Will networking make public transport the mode of choice?Posted: February 1, 2011
According to a report in The Age last month, new research published in the latest issue of Australian Planner shows that higher suburban densities are not a precondition for vastly better public transport. Reporter Andrew West says:
City dwellers have been presented with a false choice – live in apartments and enjoy good public transport or retain the house and land and rely on cars
The research by Dr John Stone and Dr Paul Mees contends that it is not necessary to intensify land-use across the whole city before significant improvement in both patronage and economic efficiency of public transport becomes possible.
They say the contribution made by urban consolidation “to recent public transport patronage growth is modest and makes little impact on the density of the whole urban region”. Most residents of Australian cities will continue to live in houses and suburban subdivisions that are already built so “alternatives to the car will need to be effective at existing urban residential densities”.
They argue instead for a ‘networked’ model of public transport. Improving the way existing public transport resources are managed – especially by providing higher frequencies and improving coordination between services and between modes – will yield significantly higher transit patronage in the suburbs without the need for broadbrush increases in density.
I’ve argued before that increasing residential density, by itself, will not necessarily increase public transport patronage significantly, much less shift travellers out of their cars in large numbers.
I’ve also argued that there are generally better gains to be had from using existing resources more efficiently rather than relying on strategies based around huge new infrastructure investments or massive land use changes.
And I think the idea of networking public transport is absolutely critical. By embracing transfers, networking provides faster travel paths to all parts of the metropolitan area than is possible by radial routing.
However it’s not obvious to me that ‘networked’ public transport, by itself, would have the sort of major impact on mode share in the suburbs implied by The Age’s report. I can see that it would make public transport much better for existing users and I’ve no doubt it would increase patronage, but I’m not persuaded that it would be enough to address the ‘false choice’ that The Age says Melburnites have been presented with.
The key problem for public transport in the suburbs is competition from the car. For the vast bulk of trips – especially the non-work trips which comprise the lion’s share of all journeys – cars are simply faster and more convenient. Suburbanites recognise this and are prepared to pay more to get that speed and flexibility.
The ‘networked’ model relies on transfers. Even with the sorts of ten minute frequencies proposed by the authors, a journey involving even one modal change will in the great bulk of cases take longer than one taken by car. A properly networked system is a huge boon for ‘captive’ public transport users but doesn’t do enough to redress the advantages of the car for those who have a choice of mode.

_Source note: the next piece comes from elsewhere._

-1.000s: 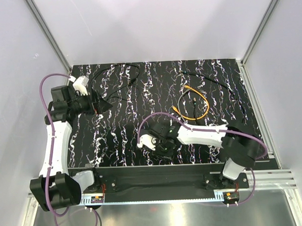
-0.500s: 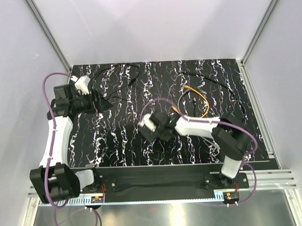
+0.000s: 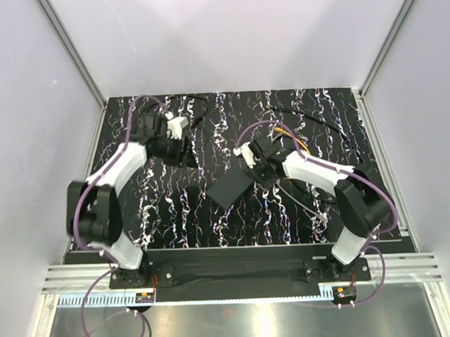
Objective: Insert the plug into the switch port
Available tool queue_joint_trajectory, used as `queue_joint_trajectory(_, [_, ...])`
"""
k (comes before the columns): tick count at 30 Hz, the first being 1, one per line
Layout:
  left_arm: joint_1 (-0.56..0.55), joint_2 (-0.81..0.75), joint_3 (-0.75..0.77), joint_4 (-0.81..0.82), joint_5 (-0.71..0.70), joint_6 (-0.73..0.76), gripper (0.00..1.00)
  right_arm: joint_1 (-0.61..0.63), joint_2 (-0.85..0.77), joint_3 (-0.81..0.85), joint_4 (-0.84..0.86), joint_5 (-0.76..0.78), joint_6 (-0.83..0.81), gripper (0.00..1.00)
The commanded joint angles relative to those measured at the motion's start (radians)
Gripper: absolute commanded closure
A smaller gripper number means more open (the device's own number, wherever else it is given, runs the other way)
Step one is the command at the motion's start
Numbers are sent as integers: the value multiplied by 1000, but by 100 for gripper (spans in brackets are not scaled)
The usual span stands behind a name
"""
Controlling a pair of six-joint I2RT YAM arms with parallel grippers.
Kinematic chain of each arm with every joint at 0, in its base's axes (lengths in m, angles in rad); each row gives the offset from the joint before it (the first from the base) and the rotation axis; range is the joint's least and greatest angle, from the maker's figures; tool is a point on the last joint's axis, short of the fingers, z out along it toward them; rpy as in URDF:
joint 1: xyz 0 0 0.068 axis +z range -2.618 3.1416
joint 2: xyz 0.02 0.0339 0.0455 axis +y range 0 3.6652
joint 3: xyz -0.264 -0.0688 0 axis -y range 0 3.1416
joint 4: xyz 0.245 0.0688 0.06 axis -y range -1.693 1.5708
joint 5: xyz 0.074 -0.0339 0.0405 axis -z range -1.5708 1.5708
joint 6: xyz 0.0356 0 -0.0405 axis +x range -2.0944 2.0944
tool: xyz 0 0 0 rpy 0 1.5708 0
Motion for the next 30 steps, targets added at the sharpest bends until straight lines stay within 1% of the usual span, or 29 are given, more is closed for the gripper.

The only situation in which public transport really comes in to its own is for trips where the car has been neutered. In Australian cities that’s primarily work journeys to the CBD.
The reason public transport wins a high share of trips to the CBD is largely because the car is throttled by factors like high parking charges and traffic congestion. Unlike in the suburbs, public transport in the CBD and surrounding areas can out-compete cars. And the CBD has that advantage principally because high density non-residential activities, especially jobs, create conditions that are antithetical to cars.
With public transport’s share of CBD commutes now approaching 70% in Melbourne, there’s probably not a lot of room left for further increases in its mode share (even assuming adequate spare capacity). Most of the remaining car travel to the CBD is by workers whose vehicles are subsidised in some way by their employers e.g. cheap or free parking. They will be very hard to shift.
Work journeys, however, only account for a minority of all trips. And the CBD only has a minority of all metropolitan jobs (in Melbourne, around 15%).
The great majority of suburban residents work in dispersed locations within the suburbs where the obstacles to the car are nowhere near as formidable as they are in or close to the city centre. And the great majority of trips are in any case accounted for by non-work trips, which are the least amenable to public transport.
Astronomically higher petrol prices could possibly throttle the car in the suburbs, but it’s very likely drivers would respond by switching to more fuel-efficient cars and alternative fuels.
Spreading traffic congestion will be a major disincentive to car travel in the suburbs, at least for work journeys, but that’s an inefficient way to promote mode shift. More importantly though, jobs and people are likely to continue to do what they’ve always done in Australian cities when confronted with congestion – spread further out to escape it.
Road pricing is the obvious way to make public transport more competitive with cars in the suburbs.
Drs Stone and Mees are right to advocate better networking of public transport – it’s essential. We’re not going to get lots of new rail lines in the foreseeable future, so the only feasible way to get a decent public transport system is if we maximise the interconnectedness of the existing infrastructure. That will make public transport users better off and win some trips away from cars, but it won’t have a really dramatic impact on mode share unless simultaneous and complementary action is taken to make cars less competitive.